He pulled the smoke detector off the ceiling and lit enough incense to physically manifest a grimoire-full of demons, had either of us been so inclined. Then he brought his stereo speakers out of his room and played New Age tapes. I tried to listen to the stuff. My mistake. I can’t stand music that totally avoids dissonance and resolution; it has no direction. I thought of the music as the shadow of Mack’s sexuality, all release and no tension, and chuckled.

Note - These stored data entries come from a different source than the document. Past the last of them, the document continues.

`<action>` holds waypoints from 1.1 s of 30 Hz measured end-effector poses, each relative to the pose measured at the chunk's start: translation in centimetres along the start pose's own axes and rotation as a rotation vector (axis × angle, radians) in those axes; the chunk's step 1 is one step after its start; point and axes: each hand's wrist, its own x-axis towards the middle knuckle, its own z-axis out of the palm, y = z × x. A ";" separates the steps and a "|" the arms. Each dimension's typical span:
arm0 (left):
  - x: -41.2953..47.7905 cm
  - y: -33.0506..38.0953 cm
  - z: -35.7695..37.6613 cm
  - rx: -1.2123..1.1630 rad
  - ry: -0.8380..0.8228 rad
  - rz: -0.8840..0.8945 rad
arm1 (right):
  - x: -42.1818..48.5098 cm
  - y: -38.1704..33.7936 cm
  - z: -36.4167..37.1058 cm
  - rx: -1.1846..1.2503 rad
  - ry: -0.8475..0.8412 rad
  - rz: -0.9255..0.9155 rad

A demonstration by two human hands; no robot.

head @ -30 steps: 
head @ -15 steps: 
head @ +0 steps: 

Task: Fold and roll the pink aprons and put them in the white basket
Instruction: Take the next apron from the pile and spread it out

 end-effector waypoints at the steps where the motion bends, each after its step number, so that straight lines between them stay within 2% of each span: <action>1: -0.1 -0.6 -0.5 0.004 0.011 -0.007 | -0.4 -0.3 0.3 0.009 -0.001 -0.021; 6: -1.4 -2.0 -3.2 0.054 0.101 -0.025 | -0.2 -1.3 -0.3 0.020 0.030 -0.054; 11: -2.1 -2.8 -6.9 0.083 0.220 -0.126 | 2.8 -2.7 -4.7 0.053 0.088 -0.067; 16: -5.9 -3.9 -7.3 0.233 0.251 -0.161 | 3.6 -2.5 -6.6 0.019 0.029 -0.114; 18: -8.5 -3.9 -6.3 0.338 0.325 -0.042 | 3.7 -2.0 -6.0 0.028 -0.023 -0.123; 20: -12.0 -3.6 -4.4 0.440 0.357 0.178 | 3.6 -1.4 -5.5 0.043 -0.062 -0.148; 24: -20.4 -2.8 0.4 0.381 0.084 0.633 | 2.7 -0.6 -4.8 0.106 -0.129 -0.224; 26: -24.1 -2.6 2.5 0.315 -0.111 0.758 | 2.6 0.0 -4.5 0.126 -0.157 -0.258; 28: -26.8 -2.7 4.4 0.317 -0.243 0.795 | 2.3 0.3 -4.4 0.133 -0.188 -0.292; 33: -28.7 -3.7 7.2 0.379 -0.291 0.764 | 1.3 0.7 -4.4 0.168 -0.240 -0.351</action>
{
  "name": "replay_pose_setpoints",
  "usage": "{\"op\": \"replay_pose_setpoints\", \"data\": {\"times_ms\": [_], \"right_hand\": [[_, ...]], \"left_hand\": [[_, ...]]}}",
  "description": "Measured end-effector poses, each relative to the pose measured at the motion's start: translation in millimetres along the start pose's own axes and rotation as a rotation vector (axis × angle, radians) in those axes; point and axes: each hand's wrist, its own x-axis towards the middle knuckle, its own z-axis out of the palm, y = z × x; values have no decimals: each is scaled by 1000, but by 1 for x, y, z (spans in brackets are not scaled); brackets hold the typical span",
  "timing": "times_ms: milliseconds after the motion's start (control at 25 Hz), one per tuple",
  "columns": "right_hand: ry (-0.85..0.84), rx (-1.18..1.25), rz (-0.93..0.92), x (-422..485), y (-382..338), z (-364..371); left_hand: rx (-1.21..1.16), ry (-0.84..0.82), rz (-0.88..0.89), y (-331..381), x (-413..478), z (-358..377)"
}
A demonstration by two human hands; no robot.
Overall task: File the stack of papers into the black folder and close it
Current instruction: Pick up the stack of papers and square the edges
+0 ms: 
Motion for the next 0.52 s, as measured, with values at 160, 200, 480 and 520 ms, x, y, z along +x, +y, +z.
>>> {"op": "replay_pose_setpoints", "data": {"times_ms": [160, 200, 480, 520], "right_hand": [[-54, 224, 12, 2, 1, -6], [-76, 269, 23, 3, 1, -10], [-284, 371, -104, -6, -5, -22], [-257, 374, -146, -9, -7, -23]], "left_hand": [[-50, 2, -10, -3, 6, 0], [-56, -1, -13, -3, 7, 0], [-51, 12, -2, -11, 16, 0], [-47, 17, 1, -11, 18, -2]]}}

Things were supposed to start at 2. About 1:30 the doorbell rang. Moira O’Morrigan. She came in, looked daggers at Mack, sat down. I tried to make polite small talk, since she didn’t seem to be into talking to Mack, and we’re both into music. She began spewing this line about how she and the Celtic Harpist Alan Stivell were soulmates, and how she had seduced him during his last visit to town. I took this with a small salt mine. Mack excused himself to hit the john, and she stopped talking about Stivell. I saw through her game; she was trying to make Mack jealous. I prayed that somebody else would show up soon.


As we pagans say, “Be careful what you ask for–you might get it.” Next to arrive was this woman named Ursulette. A bear she may have been, but there was nothing “ette” about her 300 pounds. I was surprised to see her, since she didn’t mingle much in New Age circles. She claimed to be Queen of all the Witches in the area. Since she couldn’t even keep an Outer Court group together for more than 6 months, let alone find anyone advanced to work with, nobody took this claim seriously. I supposed she had come to listen to Sinep the Sacred King; she was big on paleopaganism. She probably claimed a past life as artist’s model for the Venus of Willendorf. I could at least talk occult shop with her, sort of.

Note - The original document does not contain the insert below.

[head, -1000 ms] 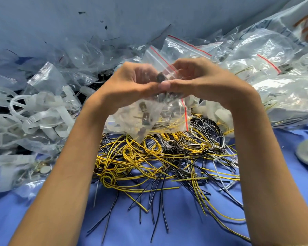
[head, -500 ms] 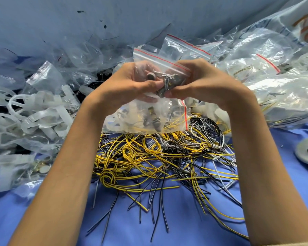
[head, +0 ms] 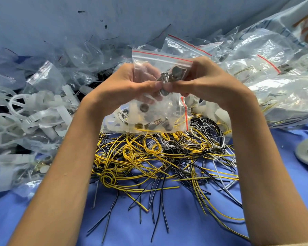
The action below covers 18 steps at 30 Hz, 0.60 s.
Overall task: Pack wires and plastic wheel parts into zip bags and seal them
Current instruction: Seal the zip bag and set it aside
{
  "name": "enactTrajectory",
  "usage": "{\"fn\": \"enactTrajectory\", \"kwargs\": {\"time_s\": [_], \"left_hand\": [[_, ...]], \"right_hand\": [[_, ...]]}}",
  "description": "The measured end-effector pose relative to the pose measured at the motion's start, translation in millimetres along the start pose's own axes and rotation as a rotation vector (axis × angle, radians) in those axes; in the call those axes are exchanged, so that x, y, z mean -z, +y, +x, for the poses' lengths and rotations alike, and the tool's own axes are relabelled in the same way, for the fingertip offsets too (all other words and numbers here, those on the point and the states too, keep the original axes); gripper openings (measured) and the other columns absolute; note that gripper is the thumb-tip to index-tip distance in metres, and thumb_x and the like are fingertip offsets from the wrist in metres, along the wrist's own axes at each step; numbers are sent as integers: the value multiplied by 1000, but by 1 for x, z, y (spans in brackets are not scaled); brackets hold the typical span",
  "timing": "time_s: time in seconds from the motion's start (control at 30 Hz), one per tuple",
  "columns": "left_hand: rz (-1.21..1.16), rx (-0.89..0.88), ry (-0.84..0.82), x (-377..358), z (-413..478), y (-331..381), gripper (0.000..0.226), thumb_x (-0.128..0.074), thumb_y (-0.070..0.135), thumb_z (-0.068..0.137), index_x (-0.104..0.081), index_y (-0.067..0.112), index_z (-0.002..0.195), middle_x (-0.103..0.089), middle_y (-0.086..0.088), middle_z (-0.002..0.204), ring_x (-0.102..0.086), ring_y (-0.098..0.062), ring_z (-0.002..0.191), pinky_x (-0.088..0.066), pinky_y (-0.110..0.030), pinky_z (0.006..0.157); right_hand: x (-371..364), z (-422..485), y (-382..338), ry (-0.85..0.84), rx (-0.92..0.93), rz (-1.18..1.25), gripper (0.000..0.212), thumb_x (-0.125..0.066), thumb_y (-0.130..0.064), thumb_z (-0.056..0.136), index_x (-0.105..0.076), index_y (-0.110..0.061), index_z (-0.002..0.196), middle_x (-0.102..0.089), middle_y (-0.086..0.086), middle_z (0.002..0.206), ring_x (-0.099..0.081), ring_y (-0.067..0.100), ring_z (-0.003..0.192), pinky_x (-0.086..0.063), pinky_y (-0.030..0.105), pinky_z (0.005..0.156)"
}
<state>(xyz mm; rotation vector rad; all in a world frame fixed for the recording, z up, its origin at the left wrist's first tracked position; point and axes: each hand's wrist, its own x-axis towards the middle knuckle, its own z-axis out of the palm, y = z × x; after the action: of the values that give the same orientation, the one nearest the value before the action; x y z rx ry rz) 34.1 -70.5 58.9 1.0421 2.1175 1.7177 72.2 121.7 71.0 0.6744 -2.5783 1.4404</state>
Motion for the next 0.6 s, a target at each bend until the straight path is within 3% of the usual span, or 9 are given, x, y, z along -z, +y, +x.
{"fn": "enactTrajectory", "kwargs": {"time_s": [0.03, 0.13, 0.37, 0.6], "left_hand": [[-7, -2, 12, 0, 0, 0, 20, -64, 19, 75, -57, 12, 93, -73, 3, 73, -69, -10, 69, -56, -22, 65], [0, -6, 49, 3, 0, -1, 18, -64, 20, 75, -58, 14, 91, -72, 4, 75, -69, -11, 69, -55, -24, 65], [-1, 4, 55, 6, 0, -4, 19, -65, 21, 77, -59, 14, 93, -73, 2, 78, -69, -13, 71, -56, -24, 65], [10, 32, 16, 3, 0, -3, 28, -71, 17, 76, -59, 11, 100, -72, 3, 82, -68, -13, 75, -56, -27, 70]], "right_hand": [[0, 0, 0, 13, -5, 5, 18, -73, -21, 81, -65, -4, 84, -60, 3, 67, -52, 8, 58, -41, 20, 54], [1, 1, 0, 66, -24, 50, 10, -67, -21, 87, -65, -15, 79, -63, -9, 59, -58, 4, 58, -50, 18, 58], [2, -1, -5, 45, -42, 112, 14, -57, -16, 93, -64, -14, 81, -64, 3, 73, -58, 6, 59, -49, 19, 61], [0, 1, -3, 22, -91, 81, 11, -58, -22, 92, -58, -13, 85, -59, 2, 73, -58, 11, 62, -49, 23, 63]]}}
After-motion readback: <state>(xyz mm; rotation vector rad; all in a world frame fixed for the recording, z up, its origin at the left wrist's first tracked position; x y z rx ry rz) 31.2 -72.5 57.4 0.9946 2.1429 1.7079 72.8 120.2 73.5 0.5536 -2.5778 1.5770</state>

After that, others started arriving regularly: a lesbian couple who had met at the Womyn’s Peace Encampment, some guy from the local soyfoods plant, and this well-groomed and yuppiesque guy named Jason who had written a book called “God in my Mercedes” and was trying to develop a franchisable business home-delivering wheatgrass juice. Jason I kind of liked, actually; he was honestly mercenary. And there were some people I didn’t know; I introduced myself and tried to make them feel comfortable. But no Sarah yet, and it was getting late. I thought of asking Mack about her, but decided not to. She was probably on New Age Standard Time: half an hour later than the rest of the world. Besides, didn’t Mack say she was a Cancer? They like to make a Grand Entrance.


Sure enough, at 2:05 she came in. She was wearing a white V-neck dress, silk on top and bolt lace from mid thigh down to her ankles. Her hair was held in place by a purple silk headband, with an amethyst mounted at mid-forehead. On a silver chain around her neck was the obligatory quartz crystal. She crossed the living room and announced, “Sorry I’m late. Mack and I have to discuss a few things, and then we’ll get started, OK?” The she and Mack disappeared into his room.

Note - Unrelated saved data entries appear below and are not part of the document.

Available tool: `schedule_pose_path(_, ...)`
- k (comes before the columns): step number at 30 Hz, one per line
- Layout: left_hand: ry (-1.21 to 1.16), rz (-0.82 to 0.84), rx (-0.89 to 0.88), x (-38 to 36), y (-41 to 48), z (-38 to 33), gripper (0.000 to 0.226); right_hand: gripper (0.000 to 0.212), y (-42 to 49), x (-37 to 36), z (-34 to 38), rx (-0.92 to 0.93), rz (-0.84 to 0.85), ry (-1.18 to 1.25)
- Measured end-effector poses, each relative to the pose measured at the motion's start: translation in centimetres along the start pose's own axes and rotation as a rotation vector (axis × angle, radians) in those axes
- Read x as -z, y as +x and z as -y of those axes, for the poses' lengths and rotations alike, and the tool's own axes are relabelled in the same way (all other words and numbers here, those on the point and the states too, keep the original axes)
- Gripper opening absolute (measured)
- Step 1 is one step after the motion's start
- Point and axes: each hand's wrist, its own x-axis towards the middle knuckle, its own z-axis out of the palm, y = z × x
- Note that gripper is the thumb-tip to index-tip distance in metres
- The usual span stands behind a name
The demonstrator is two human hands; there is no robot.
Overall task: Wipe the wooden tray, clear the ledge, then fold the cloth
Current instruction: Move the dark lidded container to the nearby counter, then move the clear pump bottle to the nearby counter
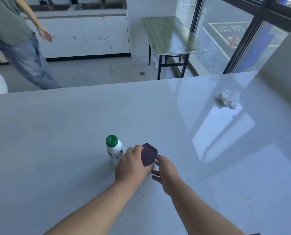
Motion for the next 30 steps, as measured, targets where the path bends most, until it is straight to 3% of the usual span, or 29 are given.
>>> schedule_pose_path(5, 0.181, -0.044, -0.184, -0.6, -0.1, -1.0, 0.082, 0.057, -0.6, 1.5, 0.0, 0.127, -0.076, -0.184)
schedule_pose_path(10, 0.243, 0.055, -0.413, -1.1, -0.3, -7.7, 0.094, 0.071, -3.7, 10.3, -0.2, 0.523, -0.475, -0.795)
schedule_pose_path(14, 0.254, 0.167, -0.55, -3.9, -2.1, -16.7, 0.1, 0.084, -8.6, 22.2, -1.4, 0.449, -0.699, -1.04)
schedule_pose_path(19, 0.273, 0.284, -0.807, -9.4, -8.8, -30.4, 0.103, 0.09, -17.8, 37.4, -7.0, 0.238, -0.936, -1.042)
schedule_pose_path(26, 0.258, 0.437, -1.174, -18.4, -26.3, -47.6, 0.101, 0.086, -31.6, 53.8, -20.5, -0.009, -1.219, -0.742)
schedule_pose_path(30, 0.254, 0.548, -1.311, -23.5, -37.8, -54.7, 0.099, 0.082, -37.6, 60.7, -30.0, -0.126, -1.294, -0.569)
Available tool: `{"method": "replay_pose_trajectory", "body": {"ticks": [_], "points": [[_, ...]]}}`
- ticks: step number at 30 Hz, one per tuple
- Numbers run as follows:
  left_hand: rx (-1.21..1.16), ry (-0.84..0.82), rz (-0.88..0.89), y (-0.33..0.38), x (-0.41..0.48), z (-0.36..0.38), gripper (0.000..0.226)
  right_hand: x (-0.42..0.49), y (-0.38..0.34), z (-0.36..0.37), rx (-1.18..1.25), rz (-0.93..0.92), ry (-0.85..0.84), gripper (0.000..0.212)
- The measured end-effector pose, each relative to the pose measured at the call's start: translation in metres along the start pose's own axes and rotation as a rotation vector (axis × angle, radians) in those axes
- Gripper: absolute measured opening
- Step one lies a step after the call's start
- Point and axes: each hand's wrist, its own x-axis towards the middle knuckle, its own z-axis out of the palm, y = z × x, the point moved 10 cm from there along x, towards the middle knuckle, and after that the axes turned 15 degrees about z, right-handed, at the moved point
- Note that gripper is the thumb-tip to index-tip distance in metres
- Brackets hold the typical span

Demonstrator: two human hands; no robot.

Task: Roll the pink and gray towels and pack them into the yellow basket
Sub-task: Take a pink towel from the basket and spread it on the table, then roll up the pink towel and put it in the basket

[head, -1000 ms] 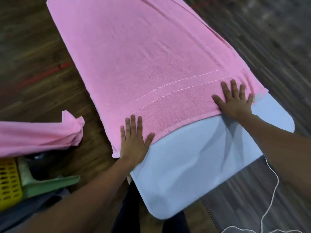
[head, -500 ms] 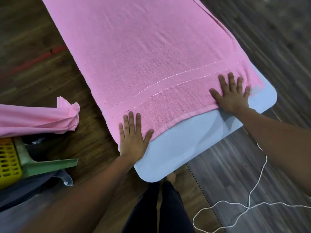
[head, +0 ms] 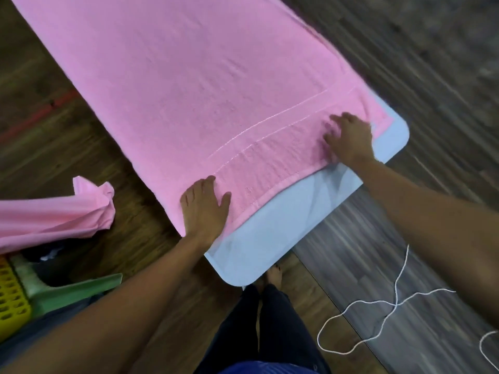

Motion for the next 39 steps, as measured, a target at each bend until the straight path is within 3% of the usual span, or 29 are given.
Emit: {"method": "replay_pose_trajectory", "body": {"ticks": [4,11,21,23,26,31,39], "points": [[-0.117,-0.108,0.129,0.057,0.041,-0.032,0.023,-0.051,-0.005,-0.044,0.439,0.163,-0.034,0.030],[-0.085,-0.166,0.415,0.196,0.092,-0.085,0.020,-0.108,0.033,-0.111,0.601,0.329,-0.008,0.018],[-0.099,-0.251,0.693,0.376,0.136,-0.045,0.018,-0.104,0.193,-0.153,0.865,0.563,0.109,0.019],[-0.091,-0.283,0.712,0.413,0.144,-0.027,0.018,-0.102,0.220,-0.170,0.909,0.596,0.104,0.009],[-0.094,-0.299,0.729,0.469,0.163,0.002,0.020,-0.087,0.265,-0.194,0.943,0.637,0.112,0.020],[-0.128,-0.315,0.656,0.544,0.192,0.046,0.022,-0.027,0.328,-0.213,0.928,0.619,0.047,0.018],[-0.202,-0.278,0.456,0.560,0.238,0.068,0.015,0.082,0.293,-0.223,0.784,0.417,-0.216,0.018]]}}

“Hey, your room-mate is cute,” Ursulette said, “How involved is he in the channeling stuff?”


“I really don’t know,” I said. “I think he has personal reasons for facilitating today.”


“Oh, I see,” she said coldly.


Moira was eavesdropping. “You can let go of the desire, Ursie,” she said, “He’s a jerk anyway.”


“So is she, probably,” Ursulette said. “I knew that. But I wanted to come, because I had never heard of anyone channeling a Sacred King before. I thought their energies were tied to their sites, and you had to go there to talk to them.”


“Sacred Kings aren’t so strange,” I said. “There’s a woman in Cleveland who channels a vegetarian biker named Produce.”


“She just vegetates and he sprouts up?” quipped Jason. Megan, half of the lesbian couple, gave him a “Don’t-mock-my-sister” scowl. Things might have gotten interesting if Sarah and Mack hadn’t returned just then.


“OK, We’re ready to get started. I’m sure you all know I’m called Sarah. This is Mack, whose place it is– oh, it’s Jeff’s place too– he’s going to be watching my body while I’m gone and generally facilitating. We have a special guest this afternoon. Sinep is a Sacred King who was buried alive at a ritual site in South Woodstock, Vermont, around 800BC, in order to mediate in the Underworld for his people.”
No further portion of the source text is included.